Goal of the exercise: Only the lines from the one containing "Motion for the" to the end of the data are wanted; print them exactly as they appear.
Segment Open
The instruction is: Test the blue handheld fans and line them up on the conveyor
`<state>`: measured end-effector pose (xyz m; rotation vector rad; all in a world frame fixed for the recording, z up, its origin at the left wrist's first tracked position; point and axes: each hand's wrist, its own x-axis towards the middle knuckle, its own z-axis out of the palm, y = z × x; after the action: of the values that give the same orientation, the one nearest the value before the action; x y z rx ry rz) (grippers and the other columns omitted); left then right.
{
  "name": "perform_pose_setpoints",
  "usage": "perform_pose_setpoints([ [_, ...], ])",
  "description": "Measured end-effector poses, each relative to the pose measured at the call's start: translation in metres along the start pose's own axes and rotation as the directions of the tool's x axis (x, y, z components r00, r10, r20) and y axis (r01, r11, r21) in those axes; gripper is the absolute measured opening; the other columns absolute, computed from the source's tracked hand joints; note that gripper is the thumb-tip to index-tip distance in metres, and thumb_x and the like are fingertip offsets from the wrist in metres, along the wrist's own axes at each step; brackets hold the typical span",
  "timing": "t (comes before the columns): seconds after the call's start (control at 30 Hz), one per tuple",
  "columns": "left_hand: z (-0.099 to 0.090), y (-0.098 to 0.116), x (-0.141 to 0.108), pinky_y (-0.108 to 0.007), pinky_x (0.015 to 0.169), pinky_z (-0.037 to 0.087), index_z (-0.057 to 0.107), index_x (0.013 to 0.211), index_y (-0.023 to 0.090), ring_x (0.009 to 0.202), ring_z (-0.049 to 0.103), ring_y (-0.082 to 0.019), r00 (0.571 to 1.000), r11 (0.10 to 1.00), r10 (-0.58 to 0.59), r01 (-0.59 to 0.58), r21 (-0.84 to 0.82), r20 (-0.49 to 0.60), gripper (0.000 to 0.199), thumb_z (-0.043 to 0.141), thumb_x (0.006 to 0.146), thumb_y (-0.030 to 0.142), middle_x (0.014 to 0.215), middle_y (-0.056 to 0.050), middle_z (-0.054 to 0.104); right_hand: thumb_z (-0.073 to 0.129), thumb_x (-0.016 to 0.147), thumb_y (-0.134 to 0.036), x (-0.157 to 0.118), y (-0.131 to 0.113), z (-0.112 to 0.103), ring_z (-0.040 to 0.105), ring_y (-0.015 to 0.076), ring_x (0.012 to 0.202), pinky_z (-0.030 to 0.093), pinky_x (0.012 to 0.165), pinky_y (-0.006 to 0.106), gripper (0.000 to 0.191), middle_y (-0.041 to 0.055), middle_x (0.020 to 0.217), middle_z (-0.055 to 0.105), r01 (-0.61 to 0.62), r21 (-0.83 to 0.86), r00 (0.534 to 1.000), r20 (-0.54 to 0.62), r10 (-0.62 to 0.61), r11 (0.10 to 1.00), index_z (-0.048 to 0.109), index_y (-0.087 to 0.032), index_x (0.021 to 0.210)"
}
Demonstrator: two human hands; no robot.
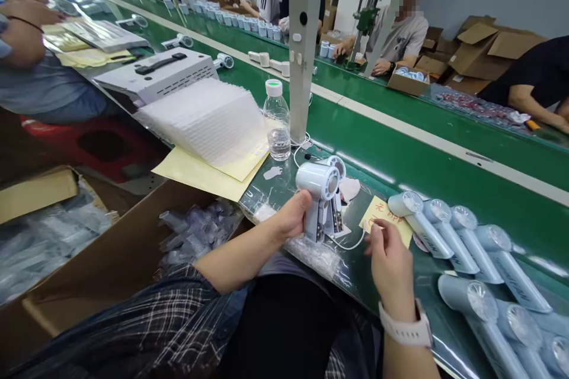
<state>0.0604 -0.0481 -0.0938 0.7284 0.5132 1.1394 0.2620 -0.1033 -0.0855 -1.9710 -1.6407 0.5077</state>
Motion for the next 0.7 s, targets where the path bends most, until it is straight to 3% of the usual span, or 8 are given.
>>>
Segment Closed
Answer to this task:
Motion for the next 0.7 s, targets where the path bends most, until it is straight to 3% of the usual span, or 8 are given.
>>>

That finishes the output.